The novel is set in an old mansion in the country side. Mr. Adam, the old man, compared with Zeus the primordial lover, is dying and wishes to spend his last days in the mansion instead of the hospital. His family is also present. But not only the family, some of the ancient gods - like Zeus the Father and Lover, and Hermes the Guide to the World of the Dead - are there also . The gods watch the humans and comment on what they say and do. This blend of modern and ancient personages gives the novel its universal and timeless meaning: the battle between young and old and Love as a substitute for immortality. During their stay at the mansion they are questioning themselves and the others. They experience their surroundings in different ways, depending on their vantage point. Past and present become intertwined. 'The Infinities' by John Banville is a rich and complex novel.

MERCURIAL

Somewhere, someone will read this book and comprehend the various implications pulling and pushing between the stories of the mortals and the immortals, between the conventional narrative and the insertion of the author as the sort of god that cannot fully grasp his own creation.

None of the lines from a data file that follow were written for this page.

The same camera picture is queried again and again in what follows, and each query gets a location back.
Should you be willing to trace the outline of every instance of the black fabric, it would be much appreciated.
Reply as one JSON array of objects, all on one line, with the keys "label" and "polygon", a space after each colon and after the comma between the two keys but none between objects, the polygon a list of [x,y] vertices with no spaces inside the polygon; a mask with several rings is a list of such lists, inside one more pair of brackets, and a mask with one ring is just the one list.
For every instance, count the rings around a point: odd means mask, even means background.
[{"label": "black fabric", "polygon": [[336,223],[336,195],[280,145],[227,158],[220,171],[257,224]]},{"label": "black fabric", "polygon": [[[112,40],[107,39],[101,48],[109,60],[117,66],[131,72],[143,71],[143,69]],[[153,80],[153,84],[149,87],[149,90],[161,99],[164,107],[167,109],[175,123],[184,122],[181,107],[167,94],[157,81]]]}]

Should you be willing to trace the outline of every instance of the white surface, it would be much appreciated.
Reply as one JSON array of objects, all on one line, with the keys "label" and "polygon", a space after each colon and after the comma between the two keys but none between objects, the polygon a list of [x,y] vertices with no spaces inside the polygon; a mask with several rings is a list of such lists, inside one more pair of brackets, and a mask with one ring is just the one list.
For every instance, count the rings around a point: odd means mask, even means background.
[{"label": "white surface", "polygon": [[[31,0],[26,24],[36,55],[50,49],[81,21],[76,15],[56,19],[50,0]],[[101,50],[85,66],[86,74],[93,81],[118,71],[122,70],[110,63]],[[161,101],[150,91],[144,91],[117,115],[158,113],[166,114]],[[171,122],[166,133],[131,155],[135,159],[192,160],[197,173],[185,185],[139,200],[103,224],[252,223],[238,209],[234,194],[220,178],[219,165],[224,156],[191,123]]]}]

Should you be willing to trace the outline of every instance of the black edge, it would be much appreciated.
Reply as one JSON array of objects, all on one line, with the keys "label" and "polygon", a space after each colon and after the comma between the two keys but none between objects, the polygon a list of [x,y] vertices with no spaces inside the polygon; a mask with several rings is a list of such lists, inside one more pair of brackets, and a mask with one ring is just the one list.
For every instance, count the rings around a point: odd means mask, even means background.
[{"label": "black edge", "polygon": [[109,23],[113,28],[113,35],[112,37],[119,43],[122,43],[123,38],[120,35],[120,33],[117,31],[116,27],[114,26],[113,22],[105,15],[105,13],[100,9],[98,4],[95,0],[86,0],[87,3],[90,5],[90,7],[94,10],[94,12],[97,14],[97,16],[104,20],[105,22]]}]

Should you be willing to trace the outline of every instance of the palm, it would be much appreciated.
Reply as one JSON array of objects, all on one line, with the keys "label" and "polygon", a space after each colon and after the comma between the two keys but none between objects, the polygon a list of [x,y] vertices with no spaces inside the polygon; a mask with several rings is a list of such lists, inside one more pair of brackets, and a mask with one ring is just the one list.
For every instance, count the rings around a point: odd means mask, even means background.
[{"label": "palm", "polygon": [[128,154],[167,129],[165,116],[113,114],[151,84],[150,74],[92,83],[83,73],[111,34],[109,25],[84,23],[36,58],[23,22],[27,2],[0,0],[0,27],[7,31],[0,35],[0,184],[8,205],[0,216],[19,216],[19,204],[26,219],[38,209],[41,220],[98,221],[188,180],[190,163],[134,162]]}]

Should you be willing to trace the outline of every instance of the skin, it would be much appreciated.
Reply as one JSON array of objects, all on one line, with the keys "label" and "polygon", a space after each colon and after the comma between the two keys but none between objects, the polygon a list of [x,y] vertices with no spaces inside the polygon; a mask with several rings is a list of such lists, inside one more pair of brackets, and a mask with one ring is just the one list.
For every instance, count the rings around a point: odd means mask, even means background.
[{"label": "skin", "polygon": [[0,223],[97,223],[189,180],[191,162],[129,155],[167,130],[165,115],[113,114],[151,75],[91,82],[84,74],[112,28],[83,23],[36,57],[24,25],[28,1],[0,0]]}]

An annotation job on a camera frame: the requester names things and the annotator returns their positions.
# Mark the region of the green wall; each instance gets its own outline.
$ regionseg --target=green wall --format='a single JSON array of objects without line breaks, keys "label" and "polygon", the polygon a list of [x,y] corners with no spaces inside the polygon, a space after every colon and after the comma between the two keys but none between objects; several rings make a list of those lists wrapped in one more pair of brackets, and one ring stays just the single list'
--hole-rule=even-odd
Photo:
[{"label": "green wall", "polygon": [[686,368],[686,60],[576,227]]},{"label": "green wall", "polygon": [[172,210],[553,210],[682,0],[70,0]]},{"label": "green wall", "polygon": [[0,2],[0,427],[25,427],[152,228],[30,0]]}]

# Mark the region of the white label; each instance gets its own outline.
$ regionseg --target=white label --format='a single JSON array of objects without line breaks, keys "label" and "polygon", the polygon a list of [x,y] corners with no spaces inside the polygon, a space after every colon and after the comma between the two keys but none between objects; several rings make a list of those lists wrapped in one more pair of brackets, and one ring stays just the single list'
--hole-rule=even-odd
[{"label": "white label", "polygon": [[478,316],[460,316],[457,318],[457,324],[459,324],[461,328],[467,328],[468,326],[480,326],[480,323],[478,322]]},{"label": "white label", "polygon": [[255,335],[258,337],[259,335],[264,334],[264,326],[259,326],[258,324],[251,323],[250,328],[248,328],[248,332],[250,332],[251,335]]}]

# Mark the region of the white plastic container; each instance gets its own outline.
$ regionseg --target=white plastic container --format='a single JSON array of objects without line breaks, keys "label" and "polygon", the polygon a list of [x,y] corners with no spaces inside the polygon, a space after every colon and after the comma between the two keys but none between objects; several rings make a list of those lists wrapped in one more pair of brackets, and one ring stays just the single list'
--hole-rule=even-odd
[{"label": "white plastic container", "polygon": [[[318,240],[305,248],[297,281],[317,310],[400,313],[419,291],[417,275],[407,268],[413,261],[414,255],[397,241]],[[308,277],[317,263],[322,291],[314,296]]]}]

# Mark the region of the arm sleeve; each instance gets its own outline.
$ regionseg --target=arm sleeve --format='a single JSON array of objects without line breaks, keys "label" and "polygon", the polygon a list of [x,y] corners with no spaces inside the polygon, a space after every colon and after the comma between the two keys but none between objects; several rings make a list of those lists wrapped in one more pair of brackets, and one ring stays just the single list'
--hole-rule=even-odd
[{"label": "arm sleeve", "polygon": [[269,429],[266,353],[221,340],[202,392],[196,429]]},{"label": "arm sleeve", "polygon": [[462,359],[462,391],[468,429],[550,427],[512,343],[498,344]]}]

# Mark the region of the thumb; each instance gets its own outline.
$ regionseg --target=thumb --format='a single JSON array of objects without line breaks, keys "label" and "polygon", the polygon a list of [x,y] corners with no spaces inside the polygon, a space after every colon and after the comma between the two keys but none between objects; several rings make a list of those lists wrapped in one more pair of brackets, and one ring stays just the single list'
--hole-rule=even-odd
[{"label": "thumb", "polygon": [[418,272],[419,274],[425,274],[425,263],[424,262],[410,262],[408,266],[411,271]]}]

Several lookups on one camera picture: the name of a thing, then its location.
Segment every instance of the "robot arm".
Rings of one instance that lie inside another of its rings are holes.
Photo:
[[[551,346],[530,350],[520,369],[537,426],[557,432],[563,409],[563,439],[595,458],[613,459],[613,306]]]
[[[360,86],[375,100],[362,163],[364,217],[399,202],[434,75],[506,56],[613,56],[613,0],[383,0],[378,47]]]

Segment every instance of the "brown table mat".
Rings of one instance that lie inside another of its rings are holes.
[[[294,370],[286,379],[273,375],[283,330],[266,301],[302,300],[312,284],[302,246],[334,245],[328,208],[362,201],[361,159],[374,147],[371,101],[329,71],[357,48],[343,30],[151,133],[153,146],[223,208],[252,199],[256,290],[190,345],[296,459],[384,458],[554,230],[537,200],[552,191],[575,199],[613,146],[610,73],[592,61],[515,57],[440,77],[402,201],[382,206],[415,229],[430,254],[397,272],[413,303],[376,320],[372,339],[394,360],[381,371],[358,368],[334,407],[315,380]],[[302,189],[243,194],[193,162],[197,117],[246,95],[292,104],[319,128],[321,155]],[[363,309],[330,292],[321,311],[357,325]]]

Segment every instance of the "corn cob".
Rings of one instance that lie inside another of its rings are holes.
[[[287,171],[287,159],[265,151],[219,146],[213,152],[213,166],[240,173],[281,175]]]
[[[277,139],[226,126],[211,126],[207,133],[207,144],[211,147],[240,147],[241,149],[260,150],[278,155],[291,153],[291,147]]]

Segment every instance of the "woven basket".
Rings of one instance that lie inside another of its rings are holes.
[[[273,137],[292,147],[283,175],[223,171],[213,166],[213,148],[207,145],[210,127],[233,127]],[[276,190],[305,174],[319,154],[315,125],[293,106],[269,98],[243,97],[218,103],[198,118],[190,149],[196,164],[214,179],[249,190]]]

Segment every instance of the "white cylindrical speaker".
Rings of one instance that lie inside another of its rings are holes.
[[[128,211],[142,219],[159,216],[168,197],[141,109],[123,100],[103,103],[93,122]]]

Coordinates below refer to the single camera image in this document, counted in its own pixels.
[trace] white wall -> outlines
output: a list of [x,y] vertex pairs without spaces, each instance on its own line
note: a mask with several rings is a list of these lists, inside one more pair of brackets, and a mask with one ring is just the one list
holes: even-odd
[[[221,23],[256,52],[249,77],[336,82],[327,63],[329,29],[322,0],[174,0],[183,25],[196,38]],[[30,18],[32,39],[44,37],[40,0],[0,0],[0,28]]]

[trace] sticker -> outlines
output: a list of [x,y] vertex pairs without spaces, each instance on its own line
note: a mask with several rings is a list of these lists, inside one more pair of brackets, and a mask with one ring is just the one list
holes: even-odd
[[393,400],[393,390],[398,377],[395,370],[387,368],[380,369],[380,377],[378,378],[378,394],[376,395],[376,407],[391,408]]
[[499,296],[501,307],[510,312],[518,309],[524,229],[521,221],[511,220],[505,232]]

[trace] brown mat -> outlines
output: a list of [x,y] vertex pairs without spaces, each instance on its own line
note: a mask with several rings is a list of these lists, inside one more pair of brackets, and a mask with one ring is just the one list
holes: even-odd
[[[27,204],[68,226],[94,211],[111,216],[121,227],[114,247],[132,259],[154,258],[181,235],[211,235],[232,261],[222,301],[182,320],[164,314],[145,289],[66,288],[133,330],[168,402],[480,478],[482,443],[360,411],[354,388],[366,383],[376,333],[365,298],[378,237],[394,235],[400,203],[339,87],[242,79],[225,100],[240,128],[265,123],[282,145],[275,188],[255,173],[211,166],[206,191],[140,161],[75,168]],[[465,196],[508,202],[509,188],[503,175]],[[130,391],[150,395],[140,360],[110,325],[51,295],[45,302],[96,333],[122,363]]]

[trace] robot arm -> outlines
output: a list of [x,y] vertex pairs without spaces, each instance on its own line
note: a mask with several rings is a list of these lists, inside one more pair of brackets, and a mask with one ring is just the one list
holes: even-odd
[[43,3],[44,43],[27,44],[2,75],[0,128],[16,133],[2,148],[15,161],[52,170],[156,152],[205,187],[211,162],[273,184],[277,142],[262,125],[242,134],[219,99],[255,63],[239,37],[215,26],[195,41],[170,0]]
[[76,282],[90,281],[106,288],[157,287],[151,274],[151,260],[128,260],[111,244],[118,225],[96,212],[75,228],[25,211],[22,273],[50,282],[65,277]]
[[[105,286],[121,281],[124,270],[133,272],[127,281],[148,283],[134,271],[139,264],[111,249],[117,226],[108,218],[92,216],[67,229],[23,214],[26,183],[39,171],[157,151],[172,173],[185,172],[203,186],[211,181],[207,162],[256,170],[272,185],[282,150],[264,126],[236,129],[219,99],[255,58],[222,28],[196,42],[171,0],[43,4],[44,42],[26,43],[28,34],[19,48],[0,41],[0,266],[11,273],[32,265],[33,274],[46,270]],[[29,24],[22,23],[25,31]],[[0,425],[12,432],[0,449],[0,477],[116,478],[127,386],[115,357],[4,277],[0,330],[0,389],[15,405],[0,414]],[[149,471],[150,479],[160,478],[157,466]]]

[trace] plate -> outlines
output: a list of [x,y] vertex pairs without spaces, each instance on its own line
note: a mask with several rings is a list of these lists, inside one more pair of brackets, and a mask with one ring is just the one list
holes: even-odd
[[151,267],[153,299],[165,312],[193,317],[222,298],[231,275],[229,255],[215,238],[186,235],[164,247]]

On my own somewhat reduced level of comprehension I can only offer that Banville has again managed to create a text that without warning illuminates some of the more profound details of existence, some of the most disjunctive associations, all within a playful fluidity of seemingly casual observation. These periodic shocks and flares of insight -- gleefully departing from the conventions of story-telling -- strike me as what the book is actually about, sorting through the tangle that shapes constructs of personal identity, belief, experience and knowledge to gain some momentarily objective glimpses of the truer contours of the human condition. Banville has a distinct ability to transcribe a sense of time and place to the page and with "The Infinities" he gives articulate voice to those more elusive impressions of being. Scattered, infrequent, unexpected and always profound shifts in perception draw us closer to an at least momentary comprehension of our selves and the world of which we are a sometimes conscious part. One to read, let rest for a year or so, and then read again.